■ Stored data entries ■
↓
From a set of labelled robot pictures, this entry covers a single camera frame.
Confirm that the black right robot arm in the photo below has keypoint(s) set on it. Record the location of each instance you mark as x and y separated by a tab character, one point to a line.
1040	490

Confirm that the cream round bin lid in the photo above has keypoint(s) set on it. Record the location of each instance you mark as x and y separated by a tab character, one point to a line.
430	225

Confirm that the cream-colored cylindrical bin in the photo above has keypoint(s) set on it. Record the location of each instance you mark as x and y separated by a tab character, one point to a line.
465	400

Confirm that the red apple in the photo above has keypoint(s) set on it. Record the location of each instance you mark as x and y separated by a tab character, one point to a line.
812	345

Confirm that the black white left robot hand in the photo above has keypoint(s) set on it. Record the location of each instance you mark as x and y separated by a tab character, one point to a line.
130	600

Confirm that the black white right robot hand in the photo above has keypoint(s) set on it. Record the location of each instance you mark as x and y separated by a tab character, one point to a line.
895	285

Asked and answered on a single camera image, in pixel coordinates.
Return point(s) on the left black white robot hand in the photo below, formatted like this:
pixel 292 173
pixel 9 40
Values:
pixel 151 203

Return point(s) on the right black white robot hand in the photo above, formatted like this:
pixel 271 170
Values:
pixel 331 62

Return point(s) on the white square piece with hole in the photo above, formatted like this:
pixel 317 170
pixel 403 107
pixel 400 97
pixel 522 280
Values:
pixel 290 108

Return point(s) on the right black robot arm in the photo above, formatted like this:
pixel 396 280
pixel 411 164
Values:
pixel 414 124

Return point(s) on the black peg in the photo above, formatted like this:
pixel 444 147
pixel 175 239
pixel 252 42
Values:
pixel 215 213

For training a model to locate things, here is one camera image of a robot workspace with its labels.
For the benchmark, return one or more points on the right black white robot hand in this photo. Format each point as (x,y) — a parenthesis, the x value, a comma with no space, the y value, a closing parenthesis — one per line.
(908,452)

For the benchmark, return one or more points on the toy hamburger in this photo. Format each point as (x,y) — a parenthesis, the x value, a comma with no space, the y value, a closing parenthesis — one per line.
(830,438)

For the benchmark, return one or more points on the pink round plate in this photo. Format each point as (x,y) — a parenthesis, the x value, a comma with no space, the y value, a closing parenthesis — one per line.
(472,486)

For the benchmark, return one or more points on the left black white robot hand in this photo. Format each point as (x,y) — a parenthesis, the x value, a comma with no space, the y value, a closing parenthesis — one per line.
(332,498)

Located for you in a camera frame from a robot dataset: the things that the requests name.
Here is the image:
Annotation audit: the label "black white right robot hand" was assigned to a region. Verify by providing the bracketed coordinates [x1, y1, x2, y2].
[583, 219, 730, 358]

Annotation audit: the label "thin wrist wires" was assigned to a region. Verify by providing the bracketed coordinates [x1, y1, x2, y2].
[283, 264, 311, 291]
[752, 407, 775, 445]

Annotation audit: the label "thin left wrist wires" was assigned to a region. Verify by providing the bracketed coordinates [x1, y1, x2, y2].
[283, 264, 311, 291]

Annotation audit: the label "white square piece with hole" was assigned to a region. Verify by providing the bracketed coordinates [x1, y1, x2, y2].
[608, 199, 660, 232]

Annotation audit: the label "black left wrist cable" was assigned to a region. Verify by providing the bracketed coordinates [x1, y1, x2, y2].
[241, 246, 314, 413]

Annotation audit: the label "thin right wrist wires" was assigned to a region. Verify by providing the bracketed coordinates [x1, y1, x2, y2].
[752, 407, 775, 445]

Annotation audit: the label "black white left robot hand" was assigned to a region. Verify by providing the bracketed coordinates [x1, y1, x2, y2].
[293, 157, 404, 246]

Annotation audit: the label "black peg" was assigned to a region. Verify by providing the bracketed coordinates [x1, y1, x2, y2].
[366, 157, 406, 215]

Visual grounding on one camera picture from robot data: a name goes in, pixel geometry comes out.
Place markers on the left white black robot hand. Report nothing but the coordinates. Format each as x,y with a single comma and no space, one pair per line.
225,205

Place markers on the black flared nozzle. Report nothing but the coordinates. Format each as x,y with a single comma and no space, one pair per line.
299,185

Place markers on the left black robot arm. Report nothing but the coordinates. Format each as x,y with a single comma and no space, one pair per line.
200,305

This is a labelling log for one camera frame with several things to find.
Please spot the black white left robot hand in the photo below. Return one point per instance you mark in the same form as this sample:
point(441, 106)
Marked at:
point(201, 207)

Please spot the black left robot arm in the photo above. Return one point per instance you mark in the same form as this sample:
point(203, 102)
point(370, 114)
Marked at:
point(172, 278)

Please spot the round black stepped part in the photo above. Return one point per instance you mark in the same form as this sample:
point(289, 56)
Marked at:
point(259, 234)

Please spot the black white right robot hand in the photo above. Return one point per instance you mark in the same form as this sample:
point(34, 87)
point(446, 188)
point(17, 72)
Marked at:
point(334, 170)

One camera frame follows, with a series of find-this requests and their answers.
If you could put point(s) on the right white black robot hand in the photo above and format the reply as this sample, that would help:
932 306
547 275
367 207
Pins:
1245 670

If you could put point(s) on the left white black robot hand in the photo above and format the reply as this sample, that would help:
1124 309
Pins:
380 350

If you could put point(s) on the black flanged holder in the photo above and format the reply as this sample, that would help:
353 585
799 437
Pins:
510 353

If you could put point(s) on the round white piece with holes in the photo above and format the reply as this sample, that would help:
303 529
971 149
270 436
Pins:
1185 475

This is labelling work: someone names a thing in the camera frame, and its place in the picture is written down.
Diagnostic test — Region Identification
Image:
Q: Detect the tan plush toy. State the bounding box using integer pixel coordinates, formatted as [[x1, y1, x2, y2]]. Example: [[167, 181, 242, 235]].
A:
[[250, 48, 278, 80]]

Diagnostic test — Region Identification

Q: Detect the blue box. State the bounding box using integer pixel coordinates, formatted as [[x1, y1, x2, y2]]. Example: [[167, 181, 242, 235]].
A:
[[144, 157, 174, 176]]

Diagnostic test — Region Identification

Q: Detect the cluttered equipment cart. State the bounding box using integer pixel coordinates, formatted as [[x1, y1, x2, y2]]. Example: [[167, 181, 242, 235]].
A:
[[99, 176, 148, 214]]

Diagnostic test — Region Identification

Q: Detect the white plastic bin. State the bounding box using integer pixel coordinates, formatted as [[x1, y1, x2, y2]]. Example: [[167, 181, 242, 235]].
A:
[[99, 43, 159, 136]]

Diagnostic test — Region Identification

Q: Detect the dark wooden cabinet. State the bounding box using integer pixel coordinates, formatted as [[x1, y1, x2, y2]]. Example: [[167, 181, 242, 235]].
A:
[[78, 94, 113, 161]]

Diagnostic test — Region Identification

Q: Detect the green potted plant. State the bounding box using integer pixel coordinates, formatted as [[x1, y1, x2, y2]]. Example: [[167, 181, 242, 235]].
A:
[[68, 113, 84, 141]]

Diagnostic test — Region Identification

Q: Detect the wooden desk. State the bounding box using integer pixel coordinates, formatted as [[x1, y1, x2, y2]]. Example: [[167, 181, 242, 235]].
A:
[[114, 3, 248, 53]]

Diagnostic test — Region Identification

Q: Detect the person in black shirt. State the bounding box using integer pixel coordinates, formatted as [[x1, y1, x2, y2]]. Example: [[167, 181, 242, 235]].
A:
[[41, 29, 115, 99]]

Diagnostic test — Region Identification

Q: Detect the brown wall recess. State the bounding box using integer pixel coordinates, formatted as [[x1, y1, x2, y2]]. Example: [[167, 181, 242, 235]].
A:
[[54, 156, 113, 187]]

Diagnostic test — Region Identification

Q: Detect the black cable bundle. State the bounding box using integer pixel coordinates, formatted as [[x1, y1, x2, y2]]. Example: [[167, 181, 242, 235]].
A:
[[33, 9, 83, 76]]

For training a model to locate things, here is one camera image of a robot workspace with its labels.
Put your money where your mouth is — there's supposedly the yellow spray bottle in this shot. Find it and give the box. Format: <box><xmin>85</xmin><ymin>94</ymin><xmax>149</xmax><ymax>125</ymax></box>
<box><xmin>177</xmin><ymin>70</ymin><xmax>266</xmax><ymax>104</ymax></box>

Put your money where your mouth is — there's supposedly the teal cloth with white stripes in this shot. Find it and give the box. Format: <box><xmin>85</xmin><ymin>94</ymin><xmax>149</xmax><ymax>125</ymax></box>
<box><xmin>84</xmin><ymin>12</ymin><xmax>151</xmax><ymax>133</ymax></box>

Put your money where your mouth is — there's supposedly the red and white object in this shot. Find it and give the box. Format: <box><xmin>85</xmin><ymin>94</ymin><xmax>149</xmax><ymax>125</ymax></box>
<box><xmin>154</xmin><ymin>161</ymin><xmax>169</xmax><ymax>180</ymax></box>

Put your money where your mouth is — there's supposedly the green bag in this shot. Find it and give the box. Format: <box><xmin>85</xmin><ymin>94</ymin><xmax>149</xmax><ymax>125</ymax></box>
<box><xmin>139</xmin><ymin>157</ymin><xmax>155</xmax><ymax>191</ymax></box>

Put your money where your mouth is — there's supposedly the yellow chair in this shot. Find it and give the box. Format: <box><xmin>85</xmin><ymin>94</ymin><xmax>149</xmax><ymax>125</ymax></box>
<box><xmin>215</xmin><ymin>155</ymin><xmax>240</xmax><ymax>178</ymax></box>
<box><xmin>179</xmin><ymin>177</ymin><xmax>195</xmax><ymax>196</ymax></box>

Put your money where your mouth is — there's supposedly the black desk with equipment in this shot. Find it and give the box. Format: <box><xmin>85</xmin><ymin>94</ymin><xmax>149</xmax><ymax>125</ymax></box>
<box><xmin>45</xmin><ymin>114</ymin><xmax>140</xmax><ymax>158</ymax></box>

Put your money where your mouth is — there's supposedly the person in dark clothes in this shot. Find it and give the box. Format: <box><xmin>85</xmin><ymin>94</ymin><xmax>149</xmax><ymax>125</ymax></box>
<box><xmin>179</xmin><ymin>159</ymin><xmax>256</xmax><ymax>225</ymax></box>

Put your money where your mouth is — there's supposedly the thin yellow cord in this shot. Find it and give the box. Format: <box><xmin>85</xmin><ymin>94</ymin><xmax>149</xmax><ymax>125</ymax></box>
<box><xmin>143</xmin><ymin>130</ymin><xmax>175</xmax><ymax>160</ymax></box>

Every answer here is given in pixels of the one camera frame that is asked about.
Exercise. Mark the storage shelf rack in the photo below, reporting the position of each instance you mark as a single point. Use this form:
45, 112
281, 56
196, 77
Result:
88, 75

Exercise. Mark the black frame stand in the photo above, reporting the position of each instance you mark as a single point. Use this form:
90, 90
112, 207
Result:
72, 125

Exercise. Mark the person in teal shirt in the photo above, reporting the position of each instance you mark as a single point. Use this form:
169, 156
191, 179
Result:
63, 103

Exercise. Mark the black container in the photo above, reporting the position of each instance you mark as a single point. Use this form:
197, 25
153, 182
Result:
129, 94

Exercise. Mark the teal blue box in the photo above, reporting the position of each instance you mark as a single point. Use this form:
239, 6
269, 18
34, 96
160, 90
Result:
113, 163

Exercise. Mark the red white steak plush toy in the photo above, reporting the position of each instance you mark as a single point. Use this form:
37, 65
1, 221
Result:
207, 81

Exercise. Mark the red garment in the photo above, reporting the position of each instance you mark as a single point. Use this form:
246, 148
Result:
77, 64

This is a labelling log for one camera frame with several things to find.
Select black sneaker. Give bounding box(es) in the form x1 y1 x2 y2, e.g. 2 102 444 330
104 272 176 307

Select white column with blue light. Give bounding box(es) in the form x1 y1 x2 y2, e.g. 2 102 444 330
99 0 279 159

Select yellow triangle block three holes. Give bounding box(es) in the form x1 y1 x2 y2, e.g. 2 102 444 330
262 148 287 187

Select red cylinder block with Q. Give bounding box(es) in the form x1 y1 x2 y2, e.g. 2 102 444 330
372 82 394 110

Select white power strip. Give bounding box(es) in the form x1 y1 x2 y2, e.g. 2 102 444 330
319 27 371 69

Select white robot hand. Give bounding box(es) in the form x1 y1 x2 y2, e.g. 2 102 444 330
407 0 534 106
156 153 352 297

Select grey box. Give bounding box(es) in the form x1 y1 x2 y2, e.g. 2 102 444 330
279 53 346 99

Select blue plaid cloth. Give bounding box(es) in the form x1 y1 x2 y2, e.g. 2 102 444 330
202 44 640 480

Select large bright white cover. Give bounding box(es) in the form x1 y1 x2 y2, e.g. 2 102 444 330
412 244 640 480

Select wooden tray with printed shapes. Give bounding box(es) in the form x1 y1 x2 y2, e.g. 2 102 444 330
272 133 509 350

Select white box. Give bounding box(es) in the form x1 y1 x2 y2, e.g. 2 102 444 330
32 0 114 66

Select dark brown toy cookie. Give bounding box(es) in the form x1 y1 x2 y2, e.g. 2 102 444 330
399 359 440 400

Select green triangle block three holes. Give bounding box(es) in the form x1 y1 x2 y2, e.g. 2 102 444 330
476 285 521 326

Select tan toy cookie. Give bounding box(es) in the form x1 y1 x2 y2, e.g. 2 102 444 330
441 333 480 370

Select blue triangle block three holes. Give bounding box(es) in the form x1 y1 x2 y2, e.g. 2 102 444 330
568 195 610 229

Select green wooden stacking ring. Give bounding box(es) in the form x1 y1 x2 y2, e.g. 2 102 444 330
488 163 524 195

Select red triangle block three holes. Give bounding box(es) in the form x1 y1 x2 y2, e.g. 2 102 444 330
↑
■ Problem statement ■
Among the lines of the data, which ones contain the word "Exercise"? Show them.

■ Solution ■
Exercise. Mark the storage shelf rack in the photo below, reporting the position of each instance you mark as a single point. Use this form:
Exercise. Mark the black frame stand in the photo above, reporting the position of each instance you mark as a single point. Use this form:
Exercise. Mark the person in teal shirt in the photo above, reporting the position of each instance you mark as a single point. Use this form:
Exercise. Mark the black container in the photo above, reporting the position of each instance you mark as a single point. Use this form:
Exercise. Mark the teal blue box in the photo above, reporting the position of each instance you mark as a single point. Use this form:
Exercise. Mark the red white steak plush toy in the photo above, reporting the position of each instance you mark as a single point. Use this form:
Exercise. Mark the red garment in the photo above, reporting the position of each instance you mark as a single point. Use this form:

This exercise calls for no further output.